Hormones and Endocrine Drugs

Used as a progesterone

Desonide is a glucocorticoid drug with anti-inflammatory, anti allergic, antipruritic and reducing exudation effects; It can reduce and prevent the reaction of tissue to inflammation, eliminate the fever, redness and swelling caused by local non infectious inflammation, so as to reduce the performance of inflammation; It has the immunosuppressive effect of preventing or inhibiting cellular immune response and inhibiting primary immune response.

Leigh Larry Dean is a new highly effective and selective two peptide peptide -4 (DPP-4) inhibitor for the treatment of type 2 diabetes mellitus.

Norethisterone, a derivative of 19 demethyltestosterone, is an oral progesterone. Its progesterone activity is 4 times higher than that of progesterone, and its estrogen and androgen activities are weak. It can inhibit the secretion of hypothalamic luteinizing releasing hormone (LHRH).

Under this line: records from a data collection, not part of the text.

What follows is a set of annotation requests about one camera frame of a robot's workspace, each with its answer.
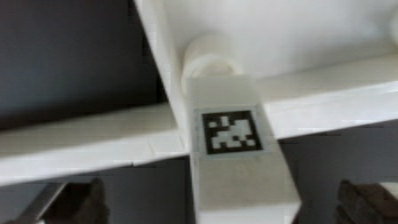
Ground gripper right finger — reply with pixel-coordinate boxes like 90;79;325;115
334;180;398;224

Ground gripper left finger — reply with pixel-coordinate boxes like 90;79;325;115
10;178;110;224

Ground white table leg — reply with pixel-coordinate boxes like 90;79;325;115
181;34;300;224

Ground white square table top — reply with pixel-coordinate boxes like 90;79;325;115
131;0;398;108

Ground white U-shaped obstacle fence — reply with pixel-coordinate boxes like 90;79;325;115
0;53;398;188

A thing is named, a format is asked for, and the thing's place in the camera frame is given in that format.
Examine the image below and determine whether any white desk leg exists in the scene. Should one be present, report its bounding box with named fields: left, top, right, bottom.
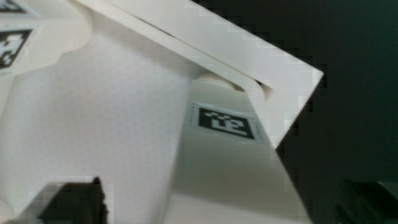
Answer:
left=0, top=0, right=93, bottom=76
left=163, top=74, right=314, bottom=224

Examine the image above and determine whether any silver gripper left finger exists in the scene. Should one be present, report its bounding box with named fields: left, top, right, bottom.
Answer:
left=15, top=176, right=113, bottom=224

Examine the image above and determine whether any white desk top tray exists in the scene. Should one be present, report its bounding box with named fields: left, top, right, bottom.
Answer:
left=0, top=0, right=322, bottom=224

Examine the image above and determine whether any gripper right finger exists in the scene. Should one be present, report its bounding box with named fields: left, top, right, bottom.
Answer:
left=337, top=180, right=398, bottom=224

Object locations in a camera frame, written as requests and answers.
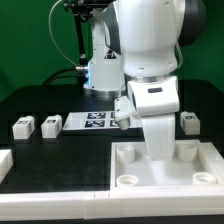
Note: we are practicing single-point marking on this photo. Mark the white left fence piece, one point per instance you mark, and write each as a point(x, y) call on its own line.
point(6, 162)

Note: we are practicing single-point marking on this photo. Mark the white front fence bar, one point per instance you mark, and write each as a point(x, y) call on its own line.
point(196, 200)

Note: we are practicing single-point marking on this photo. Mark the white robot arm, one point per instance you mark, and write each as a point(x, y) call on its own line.
point(136, 49)

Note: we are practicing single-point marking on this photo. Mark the white square tabletop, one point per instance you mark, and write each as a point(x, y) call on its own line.
point(131, 166)

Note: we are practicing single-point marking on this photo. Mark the white marker sheet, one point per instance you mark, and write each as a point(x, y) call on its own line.
point(90, 120)

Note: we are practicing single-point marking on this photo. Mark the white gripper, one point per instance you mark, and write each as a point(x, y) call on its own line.
point(155, 105)

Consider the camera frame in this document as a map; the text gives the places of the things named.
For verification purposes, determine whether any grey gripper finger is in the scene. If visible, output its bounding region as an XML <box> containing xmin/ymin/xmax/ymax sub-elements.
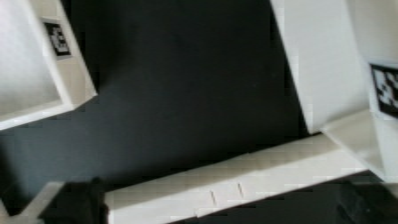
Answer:
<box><xmin>38</xmin><ymin>178</ymin><xmax>108</xmax><ymax>224</ymax></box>

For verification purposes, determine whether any white U-shaped table frame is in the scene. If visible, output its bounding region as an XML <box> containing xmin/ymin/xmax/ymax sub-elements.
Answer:
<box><xmin>0</xmin><ymin>133</ymin><xmax>398</xmax><ymax>224</ymax></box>

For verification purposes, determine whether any white front drawer tray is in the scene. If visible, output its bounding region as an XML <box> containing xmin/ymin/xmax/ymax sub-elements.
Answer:
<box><xmin>0</xmin><ymin>0</ymin><xmax>97</xmax><ymax>131</ymax></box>

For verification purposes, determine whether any white drawer cabinet box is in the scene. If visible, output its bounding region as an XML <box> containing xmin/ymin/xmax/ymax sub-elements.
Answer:
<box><xmin>268</xmin><ymin>0</ymin><xmax>398</xmax><ymax>184</ymax></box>

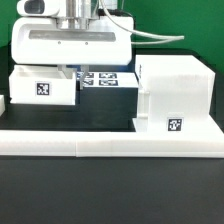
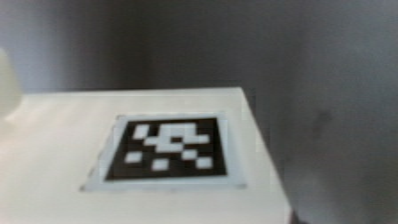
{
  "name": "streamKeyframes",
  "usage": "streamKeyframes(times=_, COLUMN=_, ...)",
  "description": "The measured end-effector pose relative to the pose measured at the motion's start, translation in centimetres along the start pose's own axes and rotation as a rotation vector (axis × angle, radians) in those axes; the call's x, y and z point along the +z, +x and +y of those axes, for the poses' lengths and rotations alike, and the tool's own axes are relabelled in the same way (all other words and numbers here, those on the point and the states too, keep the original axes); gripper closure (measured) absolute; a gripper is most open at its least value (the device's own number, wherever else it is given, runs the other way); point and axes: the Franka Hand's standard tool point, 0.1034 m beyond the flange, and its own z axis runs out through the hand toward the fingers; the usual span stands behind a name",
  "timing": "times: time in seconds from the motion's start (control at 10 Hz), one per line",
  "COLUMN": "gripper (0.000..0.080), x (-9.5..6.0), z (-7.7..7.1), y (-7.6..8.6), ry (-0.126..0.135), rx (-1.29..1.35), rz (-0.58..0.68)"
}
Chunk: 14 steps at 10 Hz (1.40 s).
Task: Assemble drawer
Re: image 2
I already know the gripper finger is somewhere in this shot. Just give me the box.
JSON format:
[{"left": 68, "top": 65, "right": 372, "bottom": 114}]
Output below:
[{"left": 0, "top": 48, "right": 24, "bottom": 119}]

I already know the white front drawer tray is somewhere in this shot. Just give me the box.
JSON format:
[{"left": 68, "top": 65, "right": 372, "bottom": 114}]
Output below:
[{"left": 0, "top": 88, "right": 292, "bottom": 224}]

By stimulating the anterior pituitary, it can reduce the sensitivity of the body to LHRH, so as to block the release of gonadotropin and inhibit ovulation. After oral administration of this product for 0.5 ~ 4 hours, the blood concentration can reach the peak, and the half-life is 5 ~ 14 hours. Most of the metabolites are discharged from the body through the kidney.

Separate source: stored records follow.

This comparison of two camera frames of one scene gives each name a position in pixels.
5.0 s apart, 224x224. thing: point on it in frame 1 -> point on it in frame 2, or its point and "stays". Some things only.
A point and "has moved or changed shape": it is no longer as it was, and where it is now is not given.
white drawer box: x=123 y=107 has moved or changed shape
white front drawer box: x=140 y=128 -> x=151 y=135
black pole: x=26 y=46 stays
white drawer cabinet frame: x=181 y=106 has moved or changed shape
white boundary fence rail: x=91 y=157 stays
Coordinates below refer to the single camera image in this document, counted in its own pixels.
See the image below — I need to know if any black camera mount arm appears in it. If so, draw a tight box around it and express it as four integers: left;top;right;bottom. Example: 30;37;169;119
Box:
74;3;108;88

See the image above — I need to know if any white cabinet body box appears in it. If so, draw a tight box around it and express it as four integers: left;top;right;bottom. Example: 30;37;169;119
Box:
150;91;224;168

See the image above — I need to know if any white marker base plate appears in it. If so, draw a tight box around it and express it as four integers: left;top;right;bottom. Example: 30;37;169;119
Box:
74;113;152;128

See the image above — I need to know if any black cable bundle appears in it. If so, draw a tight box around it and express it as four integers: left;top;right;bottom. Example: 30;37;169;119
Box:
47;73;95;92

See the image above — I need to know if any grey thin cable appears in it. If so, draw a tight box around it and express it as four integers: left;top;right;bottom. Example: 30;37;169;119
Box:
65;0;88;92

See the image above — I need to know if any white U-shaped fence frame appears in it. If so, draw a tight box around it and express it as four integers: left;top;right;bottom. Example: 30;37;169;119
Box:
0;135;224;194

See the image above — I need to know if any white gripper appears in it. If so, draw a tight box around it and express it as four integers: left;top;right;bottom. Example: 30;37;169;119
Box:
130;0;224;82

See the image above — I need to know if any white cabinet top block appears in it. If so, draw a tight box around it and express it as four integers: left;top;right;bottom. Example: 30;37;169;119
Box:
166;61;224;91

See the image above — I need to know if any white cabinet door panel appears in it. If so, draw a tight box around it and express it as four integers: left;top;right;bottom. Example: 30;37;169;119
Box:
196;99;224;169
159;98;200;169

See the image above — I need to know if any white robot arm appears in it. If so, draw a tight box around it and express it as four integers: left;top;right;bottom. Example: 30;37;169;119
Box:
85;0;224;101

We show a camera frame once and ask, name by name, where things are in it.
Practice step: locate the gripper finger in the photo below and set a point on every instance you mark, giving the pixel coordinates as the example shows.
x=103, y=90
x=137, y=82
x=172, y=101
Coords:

Epalrestat is a carboxylic acid derivative and a noncompetitive and reversible aldose reductase inhibitor used for the treatment of diabetic neuropathy, which is one of the most common long-term complications in patients with diabetes mellitus. It reduces the accumulation of intracellular sorbitol which is believed to be the cause of diabetic neuropathy, retinopathy and nephropathy It is well tolerated, with the most commonly reported adverse effects being gastrointestinal issues such as nausea and vomiting, as well as increases in certain liver enzymes. Chemically, epalrestat is unusual in that it is a drug that contains a rhodanine group. Aldose reductase is the key enzyme in the polyol pathway whose enhanced activity is the basis of diabetic neuropathy. Aldose reductase inhibitors (ARI) target this enzyme. Out of the many ARIs developed, ranirestat and fidarestat are in the trial stage. Others have been discarded due to unacceptable adverse effects or weak efficacy. Epalrestat is the only ARI commercially available. It is easily absorbed into the neural tissue and inhibits the enzyme with minimum side effects.